Feb 7, 2011 at 7:09 PM

Codputer,

You ask an excellent question.  Here are a few observations.

- You don't need to deliver an application via a web browser to take advantage of the architecture of the web.

- WCF supports transport agnostic development, but HTTP is not a transport protocol, it is an application protocol.

- REST is only a valid architecture for certain scenarios.  WCF based RPC is sometimes a better option.

- REST is definitely not easy.

- If banks can deliver bank account information to home users over the web, then it's secure enough for 99% of LOB applications

- OData/WCF Data services should never be the primary backend for a LOB application IMHO.  LOB applications may consume data from OData sources and may even do updates to it, but I do not believe that OData should be used for a LOB application backend.

- WCF RIA Services violates my last assertion.  IMHO it is just architecturally wrong.

- If you really must host your app in a browser, Silverlight should be able to exist as a completely RESTful client using HTTP.  You just need the right architecture.

- Don't let any technology vendor define your architecture.  Don't wait for MS to come up with an end-to-end technology stack.  Design your architecture as per your requirements and plug in the right technology in the right place. 

- If you think the world of HTML has been bad so far, just wait, the pain is only just beginning. 

 

 

 

 

Feb 8, 2011 at 7:06 AM
Edited Feb 8, 2011 at 7:23 AM
DarrelMiller wrote:

Digital Dias,

Using WCF in a transport agnostic way is like cake.  REST is like bacon.  Both awesome, but not together.  Pick the right one for the right occasion.

That just took the air out of me.

I thought this was a professional forum.
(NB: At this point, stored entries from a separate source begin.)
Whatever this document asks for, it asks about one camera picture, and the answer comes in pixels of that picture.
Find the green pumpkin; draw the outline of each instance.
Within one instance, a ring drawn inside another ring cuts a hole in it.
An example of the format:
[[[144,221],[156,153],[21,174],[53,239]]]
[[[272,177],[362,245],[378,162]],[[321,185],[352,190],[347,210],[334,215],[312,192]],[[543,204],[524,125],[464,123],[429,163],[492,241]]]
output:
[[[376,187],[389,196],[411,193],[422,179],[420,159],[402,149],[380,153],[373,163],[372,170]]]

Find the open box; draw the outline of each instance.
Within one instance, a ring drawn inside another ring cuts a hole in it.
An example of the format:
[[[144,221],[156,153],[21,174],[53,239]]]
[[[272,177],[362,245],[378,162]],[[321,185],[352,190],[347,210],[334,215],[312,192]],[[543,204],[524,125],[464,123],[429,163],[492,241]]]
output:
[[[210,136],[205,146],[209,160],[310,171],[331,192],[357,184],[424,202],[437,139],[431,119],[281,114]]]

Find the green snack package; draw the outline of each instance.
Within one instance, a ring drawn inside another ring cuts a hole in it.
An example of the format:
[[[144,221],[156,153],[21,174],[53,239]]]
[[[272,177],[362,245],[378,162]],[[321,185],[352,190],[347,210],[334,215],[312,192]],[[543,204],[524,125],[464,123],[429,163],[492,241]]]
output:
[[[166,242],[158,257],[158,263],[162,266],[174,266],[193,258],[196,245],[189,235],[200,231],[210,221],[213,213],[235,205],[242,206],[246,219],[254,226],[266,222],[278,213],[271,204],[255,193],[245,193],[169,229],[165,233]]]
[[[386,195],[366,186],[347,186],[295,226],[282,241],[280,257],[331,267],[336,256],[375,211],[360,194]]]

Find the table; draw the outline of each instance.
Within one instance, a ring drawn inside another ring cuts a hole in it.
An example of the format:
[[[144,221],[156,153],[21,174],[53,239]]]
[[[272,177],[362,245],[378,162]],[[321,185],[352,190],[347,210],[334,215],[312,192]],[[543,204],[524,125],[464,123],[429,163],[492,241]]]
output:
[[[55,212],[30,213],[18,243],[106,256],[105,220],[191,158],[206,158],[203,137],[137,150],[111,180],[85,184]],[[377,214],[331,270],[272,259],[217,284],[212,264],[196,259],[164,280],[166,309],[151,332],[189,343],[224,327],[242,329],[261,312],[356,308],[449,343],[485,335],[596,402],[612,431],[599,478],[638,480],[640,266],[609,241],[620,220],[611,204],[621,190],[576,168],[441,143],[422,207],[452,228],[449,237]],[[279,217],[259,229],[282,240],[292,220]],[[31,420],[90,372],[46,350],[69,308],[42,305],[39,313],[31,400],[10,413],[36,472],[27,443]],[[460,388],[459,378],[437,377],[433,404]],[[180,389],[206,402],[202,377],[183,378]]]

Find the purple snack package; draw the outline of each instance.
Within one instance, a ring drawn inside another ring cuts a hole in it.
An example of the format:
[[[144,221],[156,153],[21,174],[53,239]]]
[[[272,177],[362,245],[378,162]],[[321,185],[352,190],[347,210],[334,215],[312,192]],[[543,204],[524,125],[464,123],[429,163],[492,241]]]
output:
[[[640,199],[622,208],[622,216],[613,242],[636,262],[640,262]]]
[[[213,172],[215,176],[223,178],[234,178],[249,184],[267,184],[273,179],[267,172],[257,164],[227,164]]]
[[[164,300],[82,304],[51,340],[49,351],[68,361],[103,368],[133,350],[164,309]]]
If you can't argue your point better than that, you shouldn't be posting. I see no benefit from this kind of reply whatsoever.

Any moderator out there can just kill this thread please, I never meant for it to become this.

Coordinator
Feb 8, 2011 at 7:39 AM

@digitaldias both models are supported. Which one you choose is really a question of tradeoffs.

When you choose the contract / client model you get something that feels very much like you are invoking a class and a method hence the RPC nature. The upside is you get compile time safety, intellisence, etc. The downside is you limit yourself in terms of fully leveraging HTTP as the model makes a whole bunch of assumptions of how it uses HTTP and does eveything to shield you from the underlying application layer protocol. It also creates coupling to implementation details on the server, something that HTTP was designed specifically to avoid.

So if you if you want to take advantage of HTTP to it's fullest and yield the scalability, evolvabiltiy and simplicity benefits that the founders of HTTP wanted, you will find that model falls down quickly. If talking across multiple transports / transport independence is more important for you then those specific benefits than using client base is the right choice.

Glenn

Feb 8, 2011 at 9:24 AM
Edited Feb 8, 2011 at 1:24 PM

What I'm trying to ask is: Why should I implement httpClient over WCF? Are there performance benefits, or design benefits that outweigh the use and/or simpllicity of the WCF architecture?

(btw, Darrel: HTTP = Hyper Text TRANSFER Protocol, I hope you can forgive me for interpreting this as a transport protocol :) )

Feb 8, 2011 at 9:37 AM

Digital Dias,

 

yes, sure. There are benefits: all the system properties induced by proper use of HTTP. E.g. scalability, maximized decoupling, etc. (check the REST vs. RPC debates on the Web on this).


Since you can't do proper HTTP with WCF now, Glenn started the WCF HTTP effort (and, doh, - am I happy he did :-)

I am with Darrel, BTW: "Pick the right one for the right occasion." -- Understanding the trade offs involved when choosing connector styles is the essence of good networked system design. 


Jan 

Feb 8, 2011 at 12:43 PM

HttpClient was designed for sole purpose of interacting with distributed systems using the HTTP protocol.  WCF enables you to create an RPC based application protocol .  If you know you are going to be using HTTP, then HttpClient is going to be more efficient because you avoid the unnecessary layers of abstraction.  You also get better control because the HTTP infrastructure is not hidden from you.